_TASK TO CARRY OUT:_
From the top of the entries below through the line containing "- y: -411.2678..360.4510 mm", return every line exactly as written, please, and stop there.

_INPUT RECORDS:_

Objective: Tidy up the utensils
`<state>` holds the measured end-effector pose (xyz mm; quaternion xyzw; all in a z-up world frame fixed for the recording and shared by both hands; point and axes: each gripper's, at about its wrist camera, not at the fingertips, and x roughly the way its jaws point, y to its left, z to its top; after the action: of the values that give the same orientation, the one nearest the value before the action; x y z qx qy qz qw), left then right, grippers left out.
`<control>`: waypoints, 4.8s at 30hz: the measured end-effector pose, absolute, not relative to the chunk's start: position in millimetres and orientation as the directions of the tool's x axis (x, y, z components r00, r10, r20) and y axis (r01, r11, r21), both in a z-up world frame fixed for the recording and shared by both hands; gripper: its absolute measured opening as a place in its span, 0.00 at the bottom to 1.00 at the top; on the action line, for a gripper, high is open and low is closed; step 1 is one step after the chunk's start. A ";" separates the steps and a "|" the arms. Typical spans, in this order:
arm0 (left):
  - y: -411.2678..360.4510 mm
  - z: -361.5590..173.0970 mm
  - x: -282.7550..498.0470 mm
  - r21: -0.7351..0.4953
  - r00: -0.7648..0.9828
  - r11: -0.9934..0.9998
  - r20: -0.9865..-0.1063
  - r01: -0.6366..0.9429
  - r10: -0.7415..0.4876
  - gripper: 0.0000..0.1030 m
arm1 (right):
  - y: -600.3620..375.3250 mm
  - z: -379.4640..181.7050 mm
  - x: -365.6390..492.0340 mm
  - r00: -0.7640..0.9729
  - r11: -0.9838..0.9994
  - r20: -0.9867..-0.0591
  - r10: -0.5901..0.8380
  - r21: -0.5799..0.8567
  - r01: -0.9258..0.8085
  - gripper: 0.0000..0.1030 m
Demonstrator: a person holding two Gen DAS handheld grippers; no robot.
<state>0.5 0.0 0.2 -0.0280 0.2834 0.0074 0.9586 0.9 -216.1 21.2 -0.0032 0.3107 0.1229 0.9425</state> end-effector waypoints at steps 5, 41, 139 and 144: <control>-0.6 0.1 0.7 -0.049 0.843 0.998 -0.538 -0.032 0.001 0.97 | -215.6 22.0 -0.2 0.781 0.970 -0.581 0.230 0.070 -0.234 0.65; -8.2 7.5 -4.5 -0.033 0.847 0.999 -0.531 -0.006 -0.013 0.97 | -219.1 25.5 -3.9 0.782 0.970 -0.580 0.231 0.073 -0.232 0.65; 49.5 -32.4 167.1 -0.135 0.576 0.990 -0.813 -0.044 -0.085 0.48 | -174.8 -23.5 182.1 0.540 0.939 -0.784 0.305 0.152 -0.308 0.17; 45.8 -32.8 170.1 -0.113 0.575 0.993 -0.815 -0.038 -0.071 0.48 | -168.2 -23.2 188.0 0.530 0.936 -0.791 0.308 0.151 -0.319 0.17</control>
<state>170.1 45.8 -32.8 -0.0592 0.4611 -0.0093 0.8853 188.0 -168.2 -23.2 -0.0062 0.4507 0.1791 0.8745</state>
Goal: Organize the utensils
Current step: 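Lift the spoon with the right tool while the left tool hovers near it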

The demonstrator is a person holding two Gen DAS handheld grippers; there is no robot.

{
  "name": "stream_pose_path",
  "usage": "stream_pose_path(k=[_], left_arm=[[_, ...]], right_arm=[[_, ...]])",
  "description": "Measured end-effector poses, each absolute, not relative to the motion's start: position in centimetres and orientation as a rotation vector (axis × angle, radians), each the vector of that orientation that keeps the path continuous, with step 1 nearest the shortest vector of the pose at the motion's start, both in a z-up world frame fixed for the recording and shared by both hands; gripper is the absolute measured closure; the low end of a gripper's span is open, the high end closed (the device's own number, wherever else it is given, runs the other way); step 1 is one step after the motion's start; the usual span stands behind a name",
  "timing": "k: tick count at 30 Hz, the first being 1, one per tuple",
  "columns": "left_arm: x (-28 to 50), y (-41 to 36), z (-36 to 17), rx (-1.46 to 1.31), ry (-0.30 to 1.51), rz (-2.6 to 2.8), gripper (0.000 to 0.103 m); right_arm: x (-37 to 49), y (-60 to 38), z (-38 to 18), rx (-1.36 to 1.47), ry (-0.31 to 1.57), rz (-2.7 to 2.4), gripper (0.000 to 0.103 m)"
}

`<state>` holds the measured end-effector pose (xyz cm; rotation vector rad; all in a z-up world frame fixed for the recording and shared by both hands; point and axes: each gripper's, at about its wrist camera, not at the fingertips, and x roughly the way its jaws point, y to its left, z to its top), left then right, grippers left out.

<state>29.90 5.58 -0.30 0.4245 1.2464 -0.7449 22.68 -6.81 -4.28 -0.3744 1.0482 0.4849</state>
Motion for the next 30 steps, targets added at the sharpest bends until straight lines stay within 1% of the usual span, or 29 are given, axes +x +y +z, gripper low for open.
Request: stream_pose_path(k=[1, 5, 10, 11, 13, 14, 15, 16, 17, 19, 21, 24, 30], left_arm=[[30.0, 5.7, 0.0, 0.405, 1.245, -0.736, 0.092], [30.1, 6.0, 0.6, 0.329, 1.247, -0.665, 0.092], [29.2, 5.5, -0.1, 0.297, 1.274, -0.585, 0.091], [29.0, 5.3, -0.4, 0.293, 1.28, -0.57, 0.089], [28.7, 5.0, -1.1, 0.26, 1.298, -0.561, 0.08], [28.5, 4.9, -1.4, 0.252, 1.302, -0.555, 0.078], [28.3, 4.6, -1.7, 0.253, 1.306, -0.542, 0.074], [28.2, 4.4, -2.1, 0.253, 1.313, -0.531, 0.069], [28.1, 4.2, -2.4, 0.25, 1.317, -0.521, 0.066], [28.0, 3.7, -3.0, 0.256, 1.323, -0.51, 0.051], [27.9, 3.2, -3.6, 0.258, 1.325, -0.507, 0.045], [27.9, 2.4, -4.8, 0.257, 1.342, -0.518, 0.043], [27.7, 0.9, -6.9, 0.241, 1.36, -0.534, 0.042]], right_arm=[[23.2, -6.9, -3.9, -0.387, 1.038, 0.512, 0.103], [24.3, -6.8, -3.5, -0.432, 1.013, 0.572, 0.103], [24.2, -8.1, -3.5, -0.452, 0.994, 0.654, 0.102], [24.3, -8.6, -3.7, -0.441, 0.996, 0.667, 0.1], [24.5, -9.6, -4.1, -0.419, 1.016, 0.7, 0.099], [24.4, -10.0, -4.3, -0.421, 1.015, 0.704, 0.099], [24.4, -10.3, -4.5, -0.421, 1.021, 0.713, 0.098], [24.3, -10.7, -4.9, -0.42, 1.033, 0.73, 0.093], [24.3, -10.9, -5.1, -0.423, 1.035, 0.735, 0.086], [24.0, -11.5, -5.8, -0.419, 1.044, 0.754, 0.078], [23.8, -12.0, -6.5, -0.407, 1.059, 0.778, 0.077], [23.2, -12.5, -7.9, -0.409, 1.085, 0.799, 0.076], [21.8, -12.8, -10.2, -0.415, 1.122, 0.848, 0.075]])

_WRITTEN RESPONSE:_
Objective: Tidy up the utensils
`<state>` holds the measured end-effector pose (xyz mm; quaternion xyzw; all in a z-up world frame fixed for the recording and shared by both hands; point and axes: each gripper's, at about its wrist camera, not at the fingertips, and x roughly the way its jaws point, y to its left, z to its top; after the action: of the values that give the same orientation, the one nearest the value before the action; x y z qx qy qz qw), left then right, grippers left out.
`<control>`: waypoints, 4.8s at 30hz: the measured end-effector pose, absolute, not relative to the chunk's start: position in millimetres and orientation as the directions of the tool's x axis (x, y, z components r00, r10, r20) and y axis (r01, r11, r21), both in a z-up world frame fixed for the recording and shared by both hands; gripper: its absolute measured opening as a place in its span, 0.00 at the bottom to 1.00 at the top; on the action line, for a gripper, high is open and low is closed; step 1 is one step after the chunk's start. A ";" separates the steps and a "|" the arms. Typical spans, in this order:
arm0 (left):
  - y: -411.2678..360.4510 mm

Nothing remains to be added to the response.